Heterotopien weisen also Eigenarten bzw. der Begriff beschreibt, dass Räume oft eigene Regeln haben, manchmal gar ein Eigenleben führen. Jeder kennt das: Hier und dort werden bestimmte Spielregeln verlangt, die andernorts nicht erlaubt sind usw. Jeder Heimwerker kennt es, manchmal entwickelt das Projekt ein Eigenleben und wir unterstehen ihm mehr, als es uns … Heterotopien sind bestimmte Ort oder Sphären, die — medien-ähnlich — bestimmte Rahmen bilden, infolge dessen sie — vereinfacht zusammengefasst — den Betretenden etwas abverlangen, ermöglichen oder auch nehmen. Räume können eben auch kreiert und gestaltet werden — da mag keine Überraschung sein, die Kraft der Heterotopie liegt aber darin, uns über die Welt aufzuklären, über das, was oft so alltäglich ist, aber auch unbewusst ist.
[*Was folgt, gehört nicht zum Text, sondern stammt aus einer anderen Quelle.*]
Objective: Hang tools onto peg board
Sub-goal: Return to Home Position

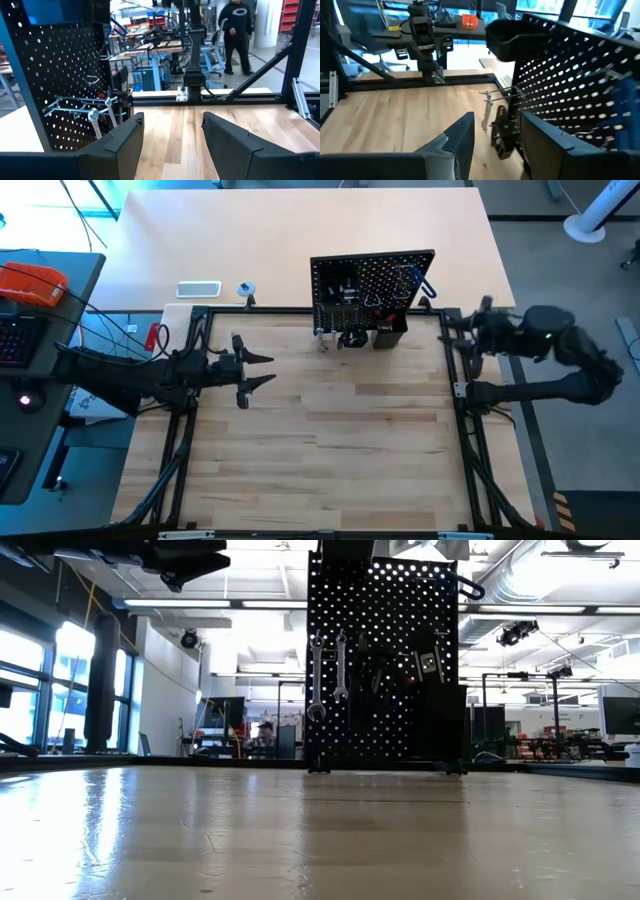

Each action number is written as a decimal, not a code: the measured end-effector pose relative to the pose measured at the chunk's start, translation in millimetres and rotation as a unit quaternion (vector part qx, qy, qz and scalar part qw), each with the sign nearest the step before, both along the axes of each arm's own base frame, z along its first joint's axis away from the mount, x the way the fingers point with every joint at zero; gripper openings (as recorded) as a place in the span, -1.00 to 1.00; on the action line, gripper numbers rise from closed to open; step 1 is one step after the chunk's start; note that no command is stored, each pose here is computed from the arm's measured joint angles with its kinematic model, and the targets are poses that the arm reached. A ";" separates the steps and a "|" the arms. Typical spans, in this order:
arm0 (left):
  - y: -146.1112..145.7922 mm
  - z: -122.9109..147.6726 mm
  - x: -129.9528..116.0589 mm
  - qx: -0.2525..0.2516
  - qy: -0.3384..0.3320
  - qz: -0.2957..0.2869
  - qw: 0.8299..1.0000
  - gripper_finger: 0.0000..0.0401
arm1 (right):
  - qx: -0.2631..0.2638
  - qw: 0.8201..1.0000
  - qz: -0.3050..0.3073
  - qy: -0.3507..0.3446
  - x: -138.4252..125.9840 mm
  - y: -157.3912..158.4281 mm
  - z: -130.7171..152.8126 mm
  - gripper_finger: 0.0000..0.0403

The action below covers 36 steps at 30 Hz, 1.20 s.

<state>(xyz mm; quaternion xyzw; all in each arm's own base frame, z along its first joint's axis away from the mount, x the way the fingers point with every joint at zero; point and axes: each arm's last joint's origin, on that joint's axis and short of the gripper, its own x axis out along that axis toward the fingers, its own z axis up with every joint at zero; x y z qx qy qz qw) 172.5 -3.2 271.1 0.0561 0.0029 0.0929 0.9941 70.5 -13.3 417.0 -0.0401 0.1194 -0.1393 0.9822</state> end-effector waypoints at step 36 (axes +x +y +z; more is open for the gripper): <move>6.3 -43.6 -28.0 -0.016 -0.120 0.014 0.993 -0.02 | 0.004 0.983 0.010 -0.182 -1.2 0.8 -158.9 -0.25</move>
»Vereinfacht« sagt es bereits: ein einfaches Nebeneinander ist nur eine Möglichkeit, wie ich Räume zueinander verhalten. Oft sind verschiedene Räume bzw. Heterotopie ineinander nämlich verschachtelt — zum Beispiel: das eigene Zimmer — Gemeinschaftsbereich der Familie — Straße — bestimmte Stadt — Sportverein — bestimmte virtuelles Game-Welt — Firma, gar Abteilung — Land etc. Alle samt über Eigenarten verfügend und doch miteinander verbunden … gar einander überlagernd: So sind wir im Kino gleichsam im Saal und doch auch — während des Interpretierens — quasi Teil einer virtuellen Welt.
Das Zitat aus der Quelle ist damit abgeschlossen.